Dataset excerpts
•••••

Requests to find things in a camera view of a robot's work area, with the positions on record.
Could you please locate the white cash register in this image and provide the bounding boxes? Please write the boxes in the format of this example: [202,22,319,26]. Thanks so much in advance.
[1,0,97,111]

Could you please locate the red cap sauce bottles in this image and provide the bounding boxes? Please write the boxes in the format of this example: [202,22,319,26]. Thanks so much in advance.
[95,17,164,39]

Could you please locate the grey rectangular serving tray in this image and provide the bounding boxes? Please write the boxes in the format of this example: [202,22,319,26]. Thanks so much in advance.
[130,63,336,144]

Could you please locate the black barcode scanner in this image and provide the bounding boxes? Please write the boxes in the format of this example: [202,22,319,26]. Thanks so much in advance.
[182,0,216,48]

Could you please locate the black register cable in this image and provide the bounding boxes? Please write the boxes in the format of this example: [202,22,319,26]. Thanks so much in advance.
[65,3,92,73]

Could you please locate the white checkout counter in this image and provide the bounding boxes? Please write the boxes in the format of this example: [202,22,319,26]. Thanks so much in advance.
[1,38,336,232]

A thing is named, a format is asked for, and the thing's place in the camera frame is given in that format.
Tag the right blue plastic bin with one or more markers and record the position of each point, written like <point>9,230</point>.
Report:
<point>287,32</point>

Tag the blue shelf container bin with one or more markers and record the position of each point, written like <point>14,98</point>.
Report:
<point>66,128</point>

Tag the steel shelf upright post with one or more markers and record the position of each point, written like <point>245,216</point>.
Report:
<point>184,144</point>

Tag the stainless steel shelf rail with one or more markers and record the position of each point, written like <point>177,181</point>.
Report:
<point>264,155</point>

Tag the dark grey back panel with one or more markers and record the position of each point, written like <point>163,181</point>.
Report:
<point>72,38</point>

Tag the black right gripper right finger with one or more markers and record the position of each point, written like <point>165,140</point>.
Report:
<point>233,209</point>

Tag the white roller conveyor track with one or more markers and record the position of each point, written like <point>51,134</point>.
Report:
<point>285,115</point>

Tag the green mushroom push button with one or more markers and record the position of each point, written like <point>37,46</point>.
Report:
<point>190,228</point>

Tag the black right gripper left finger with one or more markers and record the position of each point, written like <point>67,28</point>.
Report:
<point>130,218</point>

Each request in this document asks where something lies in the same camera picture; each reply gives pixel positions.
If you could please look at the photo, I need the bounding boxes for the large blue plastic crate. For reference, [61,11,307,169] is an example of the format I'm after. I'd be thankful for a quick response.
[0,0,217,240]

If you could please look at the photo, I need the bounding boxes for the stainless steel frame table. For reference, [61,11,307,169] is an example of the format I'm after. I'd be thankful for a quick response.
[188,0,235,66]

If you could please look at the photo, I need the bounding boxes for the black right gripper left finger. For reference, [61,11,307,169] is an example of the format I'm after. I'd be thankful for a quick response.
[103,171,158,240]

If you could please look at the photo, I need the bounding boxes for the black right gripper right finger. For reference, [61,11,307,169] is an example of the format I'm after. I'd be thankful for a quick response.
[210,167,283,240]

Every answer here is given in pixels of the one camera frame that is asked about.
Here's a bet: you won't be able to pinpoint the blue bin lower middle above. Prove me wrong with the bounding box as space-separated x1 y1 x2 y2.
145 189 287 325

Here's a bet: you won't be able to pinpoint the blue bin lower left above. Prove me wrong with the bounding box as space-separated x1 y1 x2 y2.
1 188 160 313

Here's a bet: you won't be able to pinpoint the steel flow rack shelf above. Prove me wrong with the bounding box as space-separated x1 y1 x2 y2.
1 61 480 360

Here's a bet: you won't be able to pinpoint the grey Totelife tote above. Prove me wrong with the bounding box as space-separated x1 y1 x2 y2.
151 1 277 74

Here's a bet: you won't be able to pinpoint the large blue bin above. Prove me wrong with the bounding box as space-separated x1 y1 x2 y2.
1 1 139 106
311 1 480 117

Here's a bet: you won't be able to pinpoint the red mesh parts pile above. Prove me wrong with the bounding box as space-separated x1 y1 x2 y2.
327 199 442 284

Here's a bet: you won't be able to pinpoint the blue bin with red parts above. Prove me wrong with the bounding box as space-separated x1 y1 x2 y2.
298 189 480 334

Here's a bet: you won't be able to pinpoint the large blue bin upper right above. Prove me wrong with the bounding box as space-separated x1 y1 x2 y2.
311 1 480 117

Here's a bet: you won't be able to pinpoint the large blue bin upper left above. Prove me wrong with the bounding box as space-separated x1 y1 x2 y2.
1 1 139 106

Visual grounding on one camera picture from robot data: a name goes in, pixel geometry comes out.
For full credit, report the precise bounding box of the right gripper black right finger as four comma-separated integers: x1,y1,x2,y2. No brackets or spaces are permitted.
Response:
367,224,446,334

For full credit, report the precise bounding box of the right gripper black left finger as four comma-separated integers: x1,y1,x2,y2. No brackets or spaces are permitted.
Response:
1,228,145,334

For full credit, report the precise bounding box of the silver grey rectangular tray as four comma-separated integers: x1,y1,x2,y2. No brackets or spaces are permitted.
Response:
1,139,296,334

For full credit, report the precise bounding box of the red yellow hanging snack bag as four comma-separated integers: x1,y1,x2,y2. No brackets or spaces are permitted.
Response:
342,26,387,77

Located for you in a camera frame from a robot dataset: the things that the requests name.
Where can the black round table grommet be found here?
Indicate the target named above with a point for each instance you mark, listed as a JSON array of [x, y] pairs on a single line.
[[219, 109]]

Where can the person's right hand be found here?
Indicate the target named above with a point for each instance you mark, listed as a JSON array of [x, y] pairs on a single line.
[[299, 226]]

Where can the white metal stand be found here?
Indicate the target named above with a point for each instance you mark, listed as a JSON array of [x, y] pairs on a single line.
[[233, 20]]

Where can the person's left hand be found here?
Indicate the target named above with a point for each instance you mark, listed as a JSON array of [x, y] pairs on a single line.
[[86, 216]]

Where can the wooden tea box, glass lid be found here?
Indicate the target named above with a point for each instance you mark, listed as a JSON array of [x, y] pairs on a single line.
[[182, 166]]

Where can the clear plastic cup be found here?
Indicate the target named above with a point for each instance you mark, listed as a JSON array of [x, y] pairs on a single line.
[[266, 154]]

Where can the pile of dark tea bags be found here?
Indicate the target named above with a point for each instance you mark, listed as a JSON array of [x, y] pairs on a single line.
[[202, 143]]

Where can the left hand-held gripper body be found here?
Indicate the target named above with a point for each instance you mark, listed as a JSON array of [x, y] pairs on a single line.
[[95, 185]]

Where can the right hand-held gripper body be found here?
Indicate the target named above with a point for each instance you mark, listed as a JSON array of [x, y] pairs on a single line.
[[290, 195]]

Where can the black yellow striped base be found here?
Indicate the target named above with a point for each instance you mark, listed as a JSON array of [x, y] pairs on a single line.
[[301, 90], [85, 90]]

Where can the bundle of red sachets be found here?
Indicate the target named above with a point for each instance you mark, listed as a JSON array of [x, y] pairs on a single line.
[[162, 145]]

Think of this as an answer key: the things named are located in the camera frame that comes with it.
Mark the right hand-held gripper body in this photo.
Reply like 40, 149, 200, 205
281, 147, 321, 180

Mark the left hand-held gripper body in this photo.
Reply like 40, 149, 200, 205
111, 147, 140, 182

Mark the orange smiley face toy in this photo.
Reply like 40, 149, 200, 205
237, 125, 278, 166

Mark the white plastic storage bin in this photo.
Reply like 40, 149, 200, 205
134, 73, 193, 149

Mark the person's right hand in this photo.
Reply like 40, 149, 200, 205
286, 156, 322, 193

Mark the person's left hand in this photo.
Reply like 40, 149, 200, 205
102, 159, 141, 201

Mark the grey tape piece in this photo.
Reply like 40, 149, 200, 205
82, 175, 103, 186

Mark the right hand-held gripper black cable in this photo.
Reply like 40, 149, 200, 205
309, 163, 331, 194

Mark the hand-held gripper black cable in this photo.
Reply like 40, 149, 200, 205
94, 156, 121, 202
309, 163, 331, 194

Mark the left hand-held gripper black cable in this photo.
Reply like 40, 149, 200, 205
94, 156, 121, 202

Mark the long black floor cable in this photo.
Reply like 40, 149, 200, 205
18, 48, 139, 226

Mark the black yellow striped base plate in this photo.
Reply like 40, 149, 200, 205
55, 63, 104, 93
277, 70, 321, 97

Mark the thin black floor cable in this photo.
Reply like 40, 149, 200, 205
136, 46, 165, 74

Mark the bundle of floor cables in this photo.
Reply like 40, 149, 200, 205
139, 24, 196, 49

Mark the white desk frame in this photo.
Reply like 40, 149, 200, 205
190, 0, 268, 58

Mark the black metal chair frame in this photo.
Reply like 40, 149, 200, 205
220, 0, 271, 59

•••••

WHAT THE TASK REQUIRES - Once you have counted the lines above that contain "person", give that number alone.

TASK OUTPUT - 4